The Rathausmarkt was built after the Great Fire of Hamburg in 1842, which destroyed also the old city hall near the bridge of Trostbrücke and the buildings near the new city hall, with the exception of the building of Hamburg Stock Exchange. Shortly before the fire, the old St. John's monastery and also the old church of St. John, located on the southern end of the square, which were situated in the area of today's Rathausmarkt, had been demolished. The square was created pursuing a plan and designed after the model of Piazza San Marco in Venice, which is also opening to the waterfront. The new city hall was completed in 1897.

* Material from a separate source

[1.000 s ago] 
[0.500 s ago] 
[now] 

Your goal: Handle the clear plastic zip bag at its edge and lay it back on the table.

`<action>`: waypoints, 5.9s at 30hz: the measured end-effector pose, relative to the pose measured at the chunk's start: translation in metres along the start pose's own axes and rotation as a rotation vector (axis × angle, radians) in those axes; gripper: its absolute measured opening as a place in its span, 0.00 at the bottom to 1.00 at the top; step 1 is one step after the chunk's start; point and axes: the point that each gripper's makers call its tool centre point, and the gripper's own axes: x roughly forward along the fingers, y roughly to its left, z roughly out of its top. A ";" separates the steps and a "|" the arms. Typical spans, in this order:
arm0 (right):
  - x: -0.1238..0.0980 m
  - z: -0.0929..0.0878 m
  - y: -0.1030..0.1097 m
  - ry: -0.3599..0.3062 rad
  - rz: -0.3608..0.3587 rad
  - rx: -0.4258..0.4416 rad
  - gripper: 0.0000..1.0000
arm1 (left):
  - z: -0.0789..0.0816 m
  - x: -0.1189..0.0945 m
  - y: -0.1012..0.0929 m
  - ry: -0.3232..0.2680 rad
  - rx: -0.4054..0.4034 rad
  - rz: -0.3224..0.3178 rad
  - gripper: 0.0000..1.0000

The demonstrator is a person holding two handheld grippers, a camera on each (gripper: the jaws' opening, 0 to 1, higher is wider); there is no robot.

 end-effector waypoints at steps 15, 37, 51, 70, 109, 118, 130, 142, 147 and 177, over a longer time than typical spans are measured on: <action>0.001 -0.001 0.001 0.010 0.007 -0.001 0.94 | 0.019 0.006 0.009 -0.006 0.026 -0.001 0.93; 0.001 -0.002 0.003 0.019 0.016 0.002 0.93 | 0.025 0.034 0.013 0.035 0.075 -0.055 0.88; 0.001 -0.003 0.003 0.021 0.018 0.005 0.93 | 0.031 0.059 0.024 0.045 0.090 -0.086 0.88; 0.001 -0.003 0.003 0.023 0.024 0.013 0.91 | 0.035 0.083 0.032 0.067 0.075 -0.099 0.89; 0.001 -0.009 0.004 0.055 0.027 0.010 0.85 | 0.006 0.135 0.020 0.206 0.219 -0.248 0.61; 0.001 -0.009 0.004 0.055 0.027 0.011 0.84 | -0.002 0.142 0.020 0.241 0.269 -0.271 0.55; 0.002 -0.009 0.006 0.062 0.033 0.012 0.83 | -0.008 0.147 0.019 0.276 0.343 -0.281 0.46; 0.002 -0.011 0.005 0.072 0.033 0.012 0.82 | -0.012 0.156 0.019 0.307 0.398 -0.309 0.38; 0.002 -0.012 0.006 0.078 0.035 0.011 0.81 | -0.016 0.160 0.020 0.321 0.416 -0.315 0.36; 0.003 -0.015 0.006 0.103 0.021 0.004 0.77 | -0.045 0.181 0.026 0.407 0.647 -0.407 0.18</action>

In 1933, the Rathausmarkt had been renamed to Adolf-Hitler-Platz (Adolf Hitler square), as many squares and streets in Germany at that time. It was renamed after the end of World War II in 1945. Until the 1970s the square was a transport hub for the Trams in Hamburg. After tram operation had ceased in 1978, the square was fully renovated and surfaced with red granite until 1982 under the aegis of mayor Hans-Ulrich Klose, wherefore it was jokingly dubbed Red Square.

==Monuments==
The former monument for William I, which had been erected on the square in 1903, was removed in 1930. The remaining parts can be found at Holstenwall/Sievekingplatz today. The two large flagpoles are remnants of this ensemble.

Also today, the Heinrich Heine Monument, made by Waldemar Otto, can be found on the square. Hannes Wader wrote a song about in 1989.